GOAL OF THE EXERCISE -
Read through the material below and find each line that has the word "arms"; copy it.

────────────────────

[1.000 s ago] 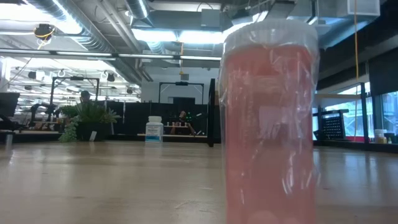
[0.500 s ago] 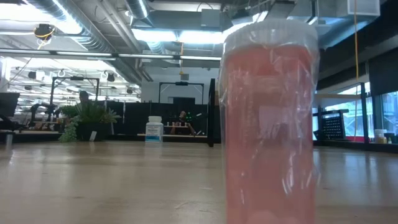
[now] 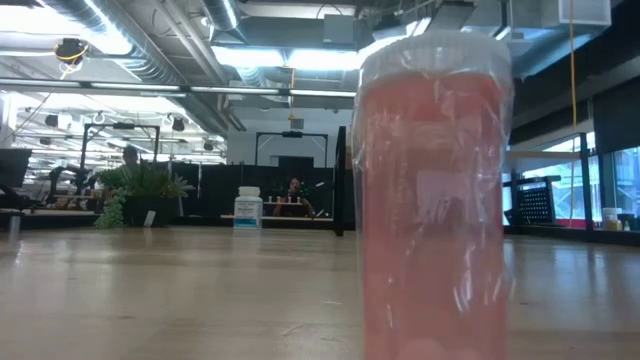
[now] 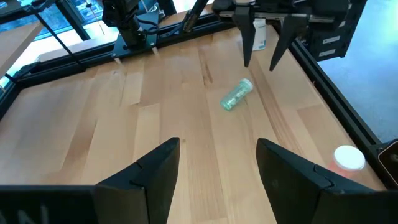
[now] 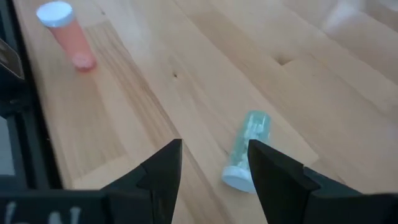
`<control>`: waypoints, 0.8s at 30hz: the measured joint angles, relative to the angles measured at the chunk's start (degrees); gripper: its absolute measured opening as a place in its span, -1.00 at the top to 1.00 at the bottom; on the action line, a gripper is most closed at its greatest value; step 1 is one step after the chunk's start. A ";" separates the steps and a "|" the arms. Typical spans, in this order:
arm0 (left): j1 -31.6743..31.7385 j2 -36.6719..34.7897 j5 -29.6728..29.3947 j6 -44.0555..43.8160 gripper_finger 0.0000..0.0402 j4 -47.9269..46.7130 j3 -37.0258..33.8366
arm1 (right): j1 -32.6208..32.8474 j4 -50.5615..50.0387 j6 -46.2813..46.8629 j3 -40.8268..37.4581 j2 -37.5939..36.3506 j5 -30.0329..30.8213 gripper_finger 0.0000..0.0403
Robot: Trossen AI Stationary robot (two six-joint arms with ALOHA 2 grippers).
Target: Pick and place medicine bottles onto shelf by color
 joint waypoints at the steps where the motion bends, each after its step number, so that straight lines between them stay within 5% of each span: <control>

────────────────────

ANSWER TO THE PROBLEM -
`<control>`: waypoints, 0.8s at 30hz: the measured joint angles, relative to the angles measured at the chunk's start (degrees); gripper: its absolute measured opening as a place in its span, -1.00 at the top to 1.00 at the bottom; on the action line, a gripper is most closed at its greatest value; step 1 is one step after the chunk's start. A ";" separates the steps and a "|" the arms. Typical spans, in this order:
Robot: Trossen AI Stationary robot (two six-joint arms with ALOHA 2 grippers).

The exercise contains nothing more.